If you supply power to terminal B in this state, will there be power between G and I3 as well? A flows, and communication between terminal stations B and C becomes possible. In addition, relay RL2 is energized by the current between G and B, and contact rj2z is closed.

If there is a cable failure on the terminal station B side, do as shown in Figure 8.

As shown in (a), switch 25 is also operated to reverse the current direction, energize relay RLI, and contact r1. Close. When power is supplied from terminal A in this state, a current flows between A and G, and communication between A and C becomes possible. Also relay RL
2 is energized and contact r12 closes.

When there is a cable failure on the terminal station C side, the situation will be as shown in Fig. 9.

In other words, cables 11 and 12 are powered at both ends from terminal stations A and B, power supply to cable 13 is stopped, and communication is possible between A and B.
become.

6 to 9 are explanatory diagrams of the operation of FIG. 5 in each case, and FIG. 1O is an explanatory diagram of the conventional example.

In Figure 1, 10 is an underwater branching device, 11 to 13 are cables,
21 to 23 are power supplies, 25 is a changeover switch, G is an underwater ground, and A to C are terminal stations.

〔Effect of the invention〕

As explained above, according to the present invention, even if a fault occurs in any part of the cable of a submarine transmission system using an underwater branching device, the fault point can be repaired while continuing operation in the cable section where there is no fault. Persons repairing the point of failure can safely perform the repair without risking exposure to high voltages.

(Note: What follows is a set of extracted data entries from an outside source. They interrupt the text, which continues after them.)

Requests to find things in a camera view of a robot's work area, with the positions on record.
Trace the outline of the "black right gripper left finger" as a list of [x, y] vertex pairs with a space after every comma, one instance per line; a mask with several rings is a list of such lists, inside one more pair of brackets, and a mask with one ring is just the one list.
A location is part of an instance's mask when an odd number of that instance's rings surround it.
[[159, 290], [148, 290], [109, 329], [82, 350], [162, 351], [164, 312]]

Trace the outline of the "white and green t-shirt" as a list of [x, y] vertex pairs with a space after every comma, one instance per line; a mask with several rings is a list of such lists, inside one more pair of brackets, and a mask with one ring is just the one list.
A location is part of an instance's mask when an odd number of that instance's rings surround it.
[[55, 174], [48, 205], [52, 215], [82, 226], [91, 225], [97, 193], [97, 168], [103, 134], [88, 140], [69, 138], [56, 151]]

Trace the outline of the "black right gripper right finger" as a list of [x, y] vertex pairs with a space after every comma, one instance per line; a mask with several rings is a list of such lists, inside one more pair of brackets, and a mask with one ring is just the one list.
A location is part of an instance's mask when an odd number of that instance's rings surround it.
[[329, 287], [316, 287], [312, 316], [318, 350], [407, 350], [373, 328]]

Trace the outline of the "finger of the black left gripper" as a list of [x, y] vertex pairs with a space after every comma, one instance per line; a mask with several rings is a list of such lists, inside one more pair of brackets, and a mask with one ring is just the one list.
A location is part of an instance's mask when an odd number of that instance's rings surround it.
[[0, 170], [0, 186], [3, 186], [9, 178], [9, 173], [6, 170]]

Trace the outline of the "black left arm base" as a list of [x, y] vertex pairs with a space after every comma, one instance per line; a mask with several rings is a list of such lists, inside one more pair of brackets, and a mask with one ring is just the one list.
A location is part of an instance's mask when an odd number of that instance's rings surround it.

[Brief explanation of drawings]

Figure 1 is a diagram explaining the principle of the present invention, Figures 2 to 4 are diagrams explaining the operation of Figure 1 in each case,

Claims (1)

[Claims] 1. It is inserted into the first and second cables (11, 12) which are supplied with power at both ends by the first terminal station (A) and the second terminal station (B), and the third cable is branched from the cables. One end of the third cable (13) going to the terminal station (C) is connected to the underwater ground (G) to provide one end power supply with switchable polarity to the third terminal station, and a diode is connected to the third cable. Insert the relay coil (RL1) connected in parallel, and connect the relay's contact (r
In a feed line switching circuit of a submarine transmission system having an underwater branching device (10) in which the relay contact (rl_1) is connected between the first and second cables and the underwater ground, the relay contact (rl_
1) and the first and second cables (11, 12), and insert the second relay coil (RL2) between the contacts (rl
_2) is connected in parallel to a first relay contact (rl_1).